Isn't it like saying the human body is a PC which has inputs (ports) and outputs (display, sounds) and the brain is like a CPU which has its own inputs and outputs? and you can always go further i.e the transistors have their own inputs and outputs
If that's what is meant by 'an input/output mechanism' then it seems like a pointless observation. It's just saying "you can do things to it, and you can observe things about it", which is true of pretty much anything.
congratulations, you've just discovered the theory of computation
The problem is we don't know all the inputs, and there is much hidden state that we can't observe. So it isn't very useful to try and model a human after how a computer works.
In my opinion, a living creature is more than just an input and output mechanism. If I were to think up one way to define consciousness, it would be that it provides output even in the absence of inputs.
The ability to experience pleasure and pain seems important. If we’re just input/output mechanisms, then why would killing somebody even matter?
What do you mean by matter? As species most of us developed bias to not killing because we have better odds of surviving if we work together.
I assume that it would “matter” to you if somebody shot up a class of kindergarteners at your local elementary school. That’s what I mean by “matter.”

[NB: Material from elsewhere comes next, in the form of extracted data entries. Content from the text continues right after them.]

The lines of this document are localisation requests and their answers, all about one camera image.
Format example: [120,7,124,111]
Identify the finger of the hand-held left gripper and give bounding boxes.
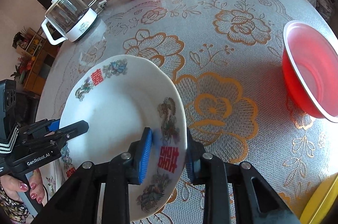
[20,120,61,136]
[40,120,89,146]

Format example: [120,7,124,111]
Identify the person's left hand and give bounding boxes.
[0,168,45,212]

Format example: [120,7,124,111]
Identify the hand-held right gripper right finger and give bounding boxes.
[185,127,301,224]

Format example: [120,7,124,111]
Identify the person's left forearm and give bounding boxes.
[0,186,36,224]

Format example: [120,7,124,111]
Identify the white glass electric kettle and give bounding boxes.
[41,0,98,46]

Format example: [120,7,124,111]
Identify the yellow bowl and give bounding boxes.
[300,172,338,224]

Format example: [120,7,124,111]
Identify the white printed plate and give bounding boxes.
[45,143,78,197]
[59,54,188,222]

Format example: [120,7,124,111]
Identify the red artificial flowers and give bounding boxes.
[14,53,36,74]

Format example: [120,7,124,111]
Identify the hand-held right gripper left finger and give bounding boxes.
[46,127,154,224]

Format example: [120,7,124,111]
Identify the wooden cabinet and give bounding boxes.
[12,27,62,96]

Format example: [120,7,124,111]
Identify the white power plug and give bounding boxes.
[88,0,109,13]

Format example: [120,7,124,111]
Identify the red plastic bowl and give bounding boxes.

Maybe you are right and we’re all just selfish and driven by our own desire to survive, but why does it matter to you if you survive if you are just an input/output mechanism? My computer doesn’t care if it gets crushed to bits (I assume).

Yes, it matters because it's evolutionary bias to protect the young, because historically the trait of protecting youth was more likely to keep those genes spreading.

It matters to me because I have inherent bias to want to survive because that's what was successful through evolution. I'm aware that I have it, but it still exists.

Why does GPT keep generating tokens after a token, should it matter to it whether it would keep responding?

Why exist at all? Because it’s fun.
So does the bias in an artifical neural network. I wouldn't call a ANN conscious just because it has a bias.
But there is never a lack of input, just varied input.
So does a random number generator.
> In theory we are input/output mechanism, possible to emulate if there's enough capacity.

People used to think that the universe was a deterministic clock-work mechanism, possible to model in theory down to atomic interactions. Now we have things like black holes to nowhere and correlations without causation. So this theory seems at best, a tentative first approximation that doesn't warrant the kind of confidence you declare it with.